======== The data ========
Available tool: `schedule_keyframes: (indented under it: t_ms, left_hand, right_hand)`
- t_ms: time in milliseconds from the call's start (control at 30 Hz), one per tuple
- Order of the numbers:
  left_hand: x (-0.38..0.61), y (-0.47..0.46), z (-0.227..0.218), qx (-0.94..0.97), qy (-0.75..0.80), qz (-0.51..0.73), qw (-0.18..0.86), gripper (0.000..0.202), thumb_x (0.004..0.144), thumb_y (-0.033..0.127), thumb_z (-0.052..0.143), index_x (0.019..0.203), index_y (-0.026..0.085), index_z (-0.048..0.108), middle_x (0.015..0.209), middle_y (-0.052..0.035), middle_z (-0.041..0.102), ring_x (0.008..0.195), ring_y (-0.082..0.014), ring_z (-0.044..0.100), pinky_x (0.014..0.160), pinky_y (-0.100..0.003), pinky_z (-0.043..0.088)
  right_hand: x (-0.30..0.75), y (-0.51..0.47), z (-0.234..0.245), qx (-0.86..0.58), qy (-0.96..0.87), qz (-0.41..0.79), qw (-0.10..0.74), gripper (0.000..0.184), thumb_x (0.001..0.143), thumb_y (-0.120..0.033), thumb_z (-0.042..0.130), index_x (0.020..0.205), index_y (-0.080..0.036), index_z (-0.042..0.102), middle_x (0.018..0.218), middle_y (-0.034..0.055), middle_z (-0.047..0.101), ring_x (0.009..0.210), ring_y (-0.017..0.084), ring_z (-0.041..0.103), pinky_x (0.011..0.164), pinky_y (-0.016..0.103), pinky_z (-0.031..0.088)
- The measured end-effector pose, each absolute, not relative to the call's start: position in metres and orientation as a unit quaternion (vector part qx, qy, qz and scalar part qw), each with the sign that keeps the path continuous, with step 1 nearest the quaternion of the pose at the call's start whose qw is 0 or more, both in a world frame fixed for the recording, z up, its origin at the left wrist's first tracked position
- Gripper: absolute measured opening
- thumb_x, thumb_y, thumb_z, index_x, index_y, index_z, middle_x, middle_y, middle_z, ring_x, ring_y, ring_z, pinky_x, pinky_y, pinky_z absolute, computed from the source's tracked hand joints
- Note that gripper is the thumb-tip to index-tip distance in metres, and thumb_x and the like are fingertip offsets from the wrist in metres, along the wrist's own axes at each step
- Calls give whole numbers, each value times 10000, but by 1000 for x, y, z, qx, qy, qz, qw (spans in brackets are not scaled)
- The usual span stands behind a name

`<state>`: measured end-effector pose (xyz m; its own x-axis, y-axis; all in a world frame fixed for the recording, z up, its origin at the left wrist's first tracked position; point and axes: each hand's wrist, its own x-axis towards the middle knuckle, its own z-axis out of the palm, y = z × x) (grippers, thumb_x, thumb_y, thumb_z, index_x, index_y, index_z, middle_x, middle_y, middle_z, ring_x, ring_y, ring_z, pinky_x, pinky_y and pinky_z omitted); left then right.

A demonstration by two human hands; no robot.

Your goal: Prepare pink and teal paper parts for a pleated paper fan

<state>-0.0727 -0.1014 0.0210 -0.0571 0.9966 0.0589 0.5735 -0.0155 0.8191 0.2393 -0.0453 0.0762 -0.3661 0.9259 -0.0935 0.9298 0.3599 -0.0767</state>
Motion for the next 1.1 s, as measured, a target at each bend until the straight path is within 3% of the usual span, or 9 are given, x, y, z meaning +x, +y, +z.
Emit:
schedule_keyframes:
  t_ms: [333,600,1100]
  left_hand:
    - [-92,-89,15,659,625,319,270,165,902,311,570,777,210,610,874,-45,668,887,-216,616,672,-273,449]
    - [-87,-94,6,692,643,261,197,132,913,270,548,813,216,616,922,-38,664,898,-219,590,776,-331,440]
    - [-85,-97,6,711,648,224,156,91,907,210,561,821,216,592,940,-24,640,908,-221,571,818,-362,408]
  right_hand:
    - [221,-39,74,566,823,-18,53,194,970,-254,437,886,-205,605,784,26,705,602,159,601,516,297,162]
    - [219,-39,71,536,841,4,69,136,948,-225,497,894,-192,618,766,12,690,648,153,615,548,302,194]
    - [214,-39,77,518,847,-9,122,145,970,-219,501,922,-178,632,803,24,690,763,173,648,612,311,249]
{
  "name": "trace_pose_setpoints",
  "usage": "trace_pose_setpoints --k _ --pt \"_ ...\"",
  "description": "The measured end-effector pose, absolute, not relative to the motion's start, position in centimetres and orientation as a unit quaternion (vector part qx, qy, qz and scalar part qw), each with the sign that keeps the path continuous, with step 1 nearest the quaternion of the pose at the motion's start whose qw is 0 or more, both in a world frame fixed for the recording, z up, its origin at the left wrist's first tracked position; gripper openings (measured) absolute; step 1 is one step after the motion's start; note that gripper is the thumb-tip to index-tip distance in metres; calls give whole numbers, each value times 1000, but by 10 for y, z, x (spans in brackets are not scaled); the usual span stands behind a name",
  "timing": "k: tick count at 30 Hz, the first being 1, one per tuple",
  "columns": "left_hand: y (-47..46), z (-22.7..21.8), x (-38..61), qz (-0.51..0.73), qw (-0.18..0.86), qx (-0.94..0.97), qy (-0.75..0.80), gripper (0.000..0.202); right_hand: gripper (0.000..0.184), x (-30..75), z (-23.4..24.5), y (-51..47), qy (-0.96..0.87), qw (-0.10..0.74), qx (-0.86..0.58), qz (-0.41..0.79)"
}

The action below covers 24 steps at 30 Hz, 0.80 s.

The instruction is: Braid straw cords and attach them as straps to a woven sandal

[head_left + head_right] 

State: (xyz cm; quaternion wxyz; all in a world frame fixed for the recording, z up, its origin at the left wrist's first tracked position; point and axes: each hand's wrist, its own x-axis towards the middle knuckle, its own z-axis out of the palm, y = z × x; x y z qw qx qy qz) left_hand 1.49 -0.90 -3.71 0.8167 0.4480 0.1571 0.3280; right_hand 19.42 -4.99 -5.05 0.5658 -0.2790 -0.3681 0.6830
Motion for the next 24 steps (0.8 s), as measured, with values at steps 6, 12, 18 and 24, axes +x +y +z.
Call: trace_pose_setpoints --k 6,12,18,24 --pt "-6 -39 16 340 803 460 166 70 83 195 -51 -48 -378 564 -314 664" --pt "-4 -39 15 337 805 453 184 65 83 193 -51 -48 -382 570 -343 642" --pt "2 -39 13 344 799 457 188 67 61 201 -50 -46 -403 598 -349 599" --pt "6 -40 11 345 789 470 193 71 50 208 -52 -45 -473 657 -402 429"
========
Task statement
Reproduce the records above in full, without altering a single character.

Solution for this task
Available tool: `schedule_keyframes: (indented under it: t_ms, left_hand, right_hand)`
- t_ms: time in milliseconds from the call's start (control at 30 Hz), one per tuple
- Order of the numbers:
  left_hand: x (-0.38..0.61), y (-0.47..0.46), z (-0.227..0.218), qx (-0.94..0.97), qy (-0.75..0.80), qz (-0.51..0.73), qw (-0.18..0.86), gripper (0.000..0.202), thumb_x (0.004..0.144), thumb_y (-0.033..0.127), thumb_z (-0.052..0.143), index_x (0.019..0.203), index_y (-0.026..0.085), index_z (-0.048..0.108), middle_x (0.015..0.209), middle_y (-0.052..0.035), middle_z (-0.041..0.102), ring_x (0.008..0.195), ring_y (-0.082..0.014), ring_z (-0.044..0.100), pinky_x (0.014..0.160), pinky_y (-0.100..0.003), pinky_z (-0.043..0.088)
  right_hand: x (-0.30..0.75), y (-0.51..0.47), z (-0.234..0.245), qx (-0.86..0.58), qy (-0.96..0.87), qz (-0.41..0.79), qw (-0.10..0.74), gripper (0.000..0.184), thumb_x (0.001..0.143), thumb_y (-0.120..0.033), thumb_z (-0.042..0.130), index_x (0.020..0.205), index_y (-0.080..0.036), index_z (-0.042..0.102), middle_x (0.018..0.218), middle_y (-0.034..0.055), middle_z (-0.047..0.101), ring_x (0.009..0.210), ring_y (-0.017..0.084), ring_z (-0.041..0.103), pinky_x (0.011..0.164), pinky_y (-0.016..0.103), pinky_z (-0.031..0.088)
- The measured end-effector pose, each absolute, not relative to the call's start: position in metres and orientation as a unit quaternion (vector part qx, qy, qz and scalar part qw), each with the sign that keeps the path continuous, with step 1 nearest the quaternion of the pose at the call's start whose qw is 0 or more, both in a world frame fixed for the recording, z up, its origin at the left wrist's first tracked position
- Gripper: absolute measured opening
- thumb_x, thumb_y, thumb_z, index_x, index_y, index_z, middle_x, middle_y, middle_z, ring_x, ring_y, ring_z, pinky_x, pinky_y, pinky_z absolute, computed from the source's tracked hand joints
- Note that gripper is the thumb-tip to index-tip distance in metres, and thumb_x and the like are fingertip offsets from the wrist in metres, along the wrist's own axes at each step
- Calls give whole numbers, each value times 10000, but by 1000 for x, y, z, qx, qy, qz, qw (spans in brackets are not scaled)
- The usual span stands behind a name

`<state>`: measured end-effector pose (xyz m; its own x-axis, y-axis; all in a world frame fixed for the recording, z up, its origin at the left wrist's first tracked position; point and axes: each hand's wrist, its own x-axis towards the middle knuckle, its own z-axis out of the palm, y = z × x) (grippers, thumb_x, thumb_y, thumb_z, index_x, index_y, index_z, middle_x, middle_y, middle_z, ring_x, ring_y, ring_z, pinky_x, pinky_y and pinky_z omitted); left then right.

A demonstration by two human hands; no robot.

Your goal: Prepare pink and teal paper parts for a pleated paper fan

<state>-0.0727 -0.1014 0.0210 -0.0571 0.9966 0.0589 0.5735 -0.0155 0.8191 0.2393 -0.0453 0.0762 -0.3661 0.9259 -0.0935 0.9298 0.3599 -0.0767</state>
Motion for the next 1.1 s, as measured, a target at each bend until the straight path is within 3% of the usual span, or 9 are given, x, y, z meaning +x, +y, +z.
Emit:
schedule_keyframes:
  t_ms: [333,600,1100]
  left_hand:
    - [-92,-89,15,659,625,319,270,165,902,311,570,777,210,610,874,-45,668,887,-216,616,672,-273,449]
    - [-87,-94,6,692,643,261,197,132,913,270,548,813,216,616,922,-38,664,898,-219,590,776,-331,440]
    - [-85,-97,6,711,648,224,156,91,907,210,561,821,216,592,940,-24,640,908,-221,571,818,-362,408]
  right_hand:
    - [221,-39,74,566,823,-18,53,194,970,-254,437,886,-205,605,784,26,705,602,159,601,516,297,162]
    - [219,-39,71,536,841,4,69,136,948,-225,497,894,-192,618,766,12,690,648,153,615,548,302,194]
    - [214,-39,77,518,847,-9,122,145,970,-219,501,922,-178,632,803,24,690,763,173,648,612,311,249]
{
  "name": "trace_pose_setpoints",
  "usage": "trace_pose_setpoints --k _ --pt \"_ ...\"",
  "description": "The measured end-effector pose, absolute, not relative to the motion's start, position in centimetres and orientation as a unit quaternion (vector part qx, qy, qz and scalar part qw), each with the sign that keeps the path continuous, with step 1 nearest the quaternion of the pose at the motion's start whose qw is 0 or more, both in a world frame fixed for the recording, z up, its origin at the left wrist's first tracked position; gripper openings (measured) absolute; step 1 is one step after the motion's start; note that gripper is the thumb-tip to index-tip distance in metres; calls give whole numbers, each value times 1000, but by 10 for y, z, x (spans in brackets are not scaled); the usual span stands behind a name",
  "timing": "k: tick count at 30 Hz, the first being 1, one per tuple",
  "columns": "left_hand: y (-47..46), z (-22.7..21.8), x (-38..61), qz (-0.51..0.73), qw (-0.18..0.86), qx (-0.94..0.97), qy (-0.75..0.80), gripper (0.000..0.202); right_hand: gripper (0.000..0.184), x (-30..75), z (-23.4..24.5), y (-51..47), qy (-0.96..0.87), qw (-0.10..0.74), qx (-0.86..0.58), qz (-0.41..0.79)"
}

The action below covers 24 steps at 30 Hz, 0.80 s.

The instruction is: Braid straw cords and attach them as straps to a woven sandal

[head_left + head_right] 

State: (xyz cm; quaternion wxyz; all in a world frame fixed for the recording, z up, its origin at the left wrist's first tracked position; point and axes: each hand's wrist, its own x-axis towards the middle knuckle, its own z-axis out of the palm, y = z × x; x y z qw qx qy qz) left_hand 1.49 -0.90 -3.71 0.8167 0.4480 0.1571 0.3280; right_hand 19.42 -4.99 -5.05 0.5658 -0.2790 -0.3681 0.6830
Motion for the next 24 steps (0.8 s), as measured, with values at steps 6, 12, 18 and 24, axes +x +y +z.
Call: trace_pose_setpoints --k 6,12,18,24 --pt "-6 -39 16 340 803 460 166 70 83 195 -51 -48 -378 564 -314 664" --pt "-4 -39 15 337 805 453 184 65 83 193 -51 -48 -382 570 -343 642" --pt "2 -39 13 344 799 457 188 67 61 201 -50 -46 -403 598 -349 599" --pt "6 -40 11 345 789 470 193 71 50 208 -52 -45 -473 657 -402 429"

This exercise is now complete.